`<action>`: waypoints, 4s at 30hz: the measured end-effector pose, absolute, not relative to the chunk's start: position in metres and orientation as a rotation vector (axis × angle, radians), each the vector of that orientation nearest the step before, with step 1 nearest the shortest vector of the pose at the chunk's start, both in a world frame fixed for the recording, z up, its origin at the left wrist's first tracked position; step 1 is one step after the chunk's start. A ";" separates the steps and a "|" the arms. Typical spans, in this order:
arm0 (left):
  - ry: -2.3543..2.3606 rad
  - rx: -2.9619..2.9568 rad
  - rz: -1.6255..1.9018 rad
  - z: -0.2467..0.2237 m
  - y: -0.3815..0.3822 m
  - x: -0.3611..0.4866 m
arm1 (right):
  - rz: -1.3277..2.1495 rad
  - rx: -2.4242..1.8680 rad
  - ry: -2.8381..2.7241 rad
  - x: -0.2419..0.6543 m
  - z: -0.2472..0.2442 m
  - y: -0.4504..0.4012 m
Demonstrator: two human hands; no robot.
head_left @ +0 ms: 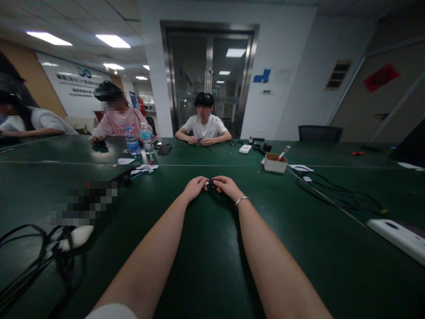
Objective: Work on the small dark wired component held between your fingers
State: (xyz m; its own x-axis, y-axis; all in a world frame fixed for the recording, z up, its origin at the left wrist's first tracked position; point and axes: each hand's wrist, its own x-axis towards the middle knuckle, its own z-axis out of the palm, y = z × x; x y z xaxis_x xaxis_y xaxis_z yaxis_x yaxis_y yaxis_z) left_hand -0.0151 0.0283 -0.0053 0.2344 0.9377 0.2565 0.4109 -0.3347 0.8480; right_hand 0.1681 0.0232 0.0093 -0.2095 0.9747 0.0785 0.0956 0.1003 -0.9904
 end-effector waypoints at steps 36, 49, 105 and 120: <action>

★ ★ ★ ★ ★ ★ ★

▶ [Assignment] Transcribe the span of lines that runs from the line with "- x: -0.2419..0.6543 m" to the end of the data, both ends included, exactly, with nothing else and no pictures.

▶ [Expected answer]
  - x: -0.2419..0.6543 m
  - z: -0.2472..0.2442 m
  - y: -0.4504..0.4012 m
Demonstrator: two human hands; no robot.
head_left @ +0 ms: 
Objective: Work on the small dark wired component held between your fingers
State: (xyz m; its own x-axis, y-axis; all in a world frame fixed for the recording, z up, its origin at the left wrist's first tracked position; point and axes: each hand's wrist, its own x-axis towards the middle knuckle, its own z-axis out of the palm, y = z × x; x y z xaxis_x xaxis_y xaxis_z yaxis_x yaxis_y yaxis_z) left_hand -0.0151 0.0283 -0.0053 0.2344 0.9377 0.2565 0.4109 -0.3347 0.8480; right_hand 0.1681 0.0232 0.0093 -0.2095 0.9747 0.0785 0.0956 0.1003 -0.9904
 end-effector waypoints at steps 36, 49, 105 and 120: <action>

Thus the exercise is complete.